Она действительно была развернута, как веер, и опоясывала весь микрорайон. Посередине Веерная улица ветвилась; одна боковая дорога вела к электричке, другая, мимо кинотеатра «Планета» с игровыми автоматами, – к известному на всю столицу Круглому дому. Дом был огромный, по форме напоминал то ли болванку, то ли срез грандиозной трубы; какой дурак его спланировал, не знаю. Вероятно, тоже круглый. Жить в этом доме было совершенно невозможно: он захватывал эхо в ловушку, бесконечно гоняя его по спирали, как гимнастический обруч. По утрам во дворе заводили машины; весь дом рычал и содрогался. Днем мальчишки играли в футбол на спортивной площадке – и Круглый дом ревел, как полноценный стадион. По вечерам скамейки у подъездов занимали саблезубые бабули в байковых халатах, сбитых тапках и белых платочках; отовсюду доносился отраженный звук: а вот Манька… анька… анька…
Но при этом Круглый дом символизировал Матвеевку. Она и была похожа на гигантскую матрешку; сталиская дача пряталась внутри пятиэтажек, но Веерная улица сама была окружена деревней, отрезана от города, как некий остров – от материка. Вокруг Матвеевки пластались бесконечные поля; вдоль железной дороги тянулся пролесок, где мрачно гудели шмели, на поваленных стволах сидели желтые лимонницы и коричневые шоколадницы, пахло сухой паутиной, а население упорно рыло погреба, чтобы запасать картошку. То ли на зиму, то ли на случай войны, как придется. Стены укрепляли досками, сверху приколачивали дверцу, на которую вешали амбарный замок. В кустах у переезда прятались мальчишки; заслышав приближающийся поезд, подбегали к рельсам, клали пятаки. Когда проходила электричка, пятаки, сверкая, отлетали в стороны. Они были горячие, гладкие, их раскатывало в плоский блин…

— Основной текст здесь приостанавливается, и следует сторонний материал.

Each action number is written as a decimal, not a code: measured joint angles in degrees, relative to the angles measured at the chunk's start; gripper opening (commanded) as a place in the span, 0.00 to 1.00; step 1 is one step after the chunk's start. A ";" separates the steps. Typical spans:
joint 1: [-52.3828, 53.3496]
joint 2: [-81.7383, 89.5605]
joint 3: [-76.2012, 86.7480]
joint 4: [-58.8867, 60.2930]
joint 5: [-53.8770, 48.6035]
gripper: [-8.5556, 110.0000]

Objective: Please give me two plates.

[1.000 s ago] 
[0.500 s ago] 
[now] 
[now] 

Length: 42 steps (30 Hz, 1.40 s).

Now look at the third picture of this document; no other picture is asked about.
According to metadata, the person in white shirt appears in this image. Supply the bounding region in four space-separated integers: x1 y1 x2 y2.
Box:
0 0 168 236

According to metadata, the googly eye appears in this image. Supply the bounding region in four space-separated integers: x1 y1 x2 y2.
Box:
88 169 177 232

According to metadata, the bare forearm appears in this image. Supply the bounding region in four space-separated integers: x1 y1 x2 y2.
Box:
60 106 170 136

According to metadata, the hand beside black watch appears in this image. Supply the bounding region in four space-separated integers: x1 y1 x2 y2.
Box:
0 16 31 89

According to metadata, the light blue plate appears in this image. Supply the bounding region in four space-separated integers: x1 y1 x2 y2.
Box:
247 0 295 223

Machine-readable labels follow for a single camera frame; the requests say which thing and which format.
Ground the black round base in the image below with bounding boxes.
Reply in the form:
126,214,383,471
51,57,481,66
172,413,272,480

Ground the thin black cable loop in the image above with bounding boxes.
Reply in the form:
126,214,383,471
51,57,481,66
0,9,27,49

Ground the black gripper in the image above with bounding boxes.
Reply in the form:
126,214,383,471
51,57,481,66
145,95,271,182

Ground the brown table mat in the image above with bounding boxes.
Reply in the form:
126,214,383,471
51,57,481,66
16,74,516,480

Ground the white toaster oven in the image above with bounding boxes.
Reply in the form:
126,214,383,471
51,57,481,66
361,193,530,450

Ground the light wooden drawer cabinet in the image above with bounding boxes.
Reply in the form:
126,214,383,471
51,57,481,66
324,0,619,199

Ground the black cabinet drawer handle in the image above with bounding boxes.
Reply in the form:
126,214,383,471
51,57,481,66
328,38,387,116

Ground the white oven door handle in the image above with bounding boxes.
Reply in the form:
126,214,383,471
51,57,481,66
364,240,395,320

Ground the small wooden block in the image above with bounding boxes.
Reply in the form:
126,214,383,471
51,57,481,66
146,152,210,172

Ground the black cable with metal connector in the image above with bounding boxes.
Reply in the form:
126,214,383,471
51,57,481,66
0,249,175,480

По выходным народ любил предаться неге на природе. Ленивые просто спускались в овраг и сидели у глинистой речки; любители культурно отдохнуть описывали длинный круг и располагались на лужайке рядом с Кремлевской больницей. Расстилали одеяла, полотенца, на отсыревшую газетку выкладывали помидоры, вареные яйца, соль, зеленый лук и черный хлеб, кто-то доставал чекушки, кто-то свинчивал погнувшуюся крышку с голубого китайского термоса с розами. Дети играли в бадминтон. Молодежь наяривала в волейбол. На обратном пути попадались могильные плиты, поросшие мхом… «Но как же любо мне / В деревне посещать кладбище родовое, / Где дремлют мертвые в торжественном покое…»
И деревенские привычки жителей никуда не делись. Под окнами имелись палисаднички, здесь высаживали желтые бархатцы, анютины глазки, нарциссы, настурции; летом и весной выгуливали кур, на рассвете пели петухи. Все балконы были перетянуты веревками, как портупеями; в тени деревьев располагались столики для домино. Раздавались злорадные выкрики: р-р-рыба! Слышался грохот. Над столом взлетали черные костяшки.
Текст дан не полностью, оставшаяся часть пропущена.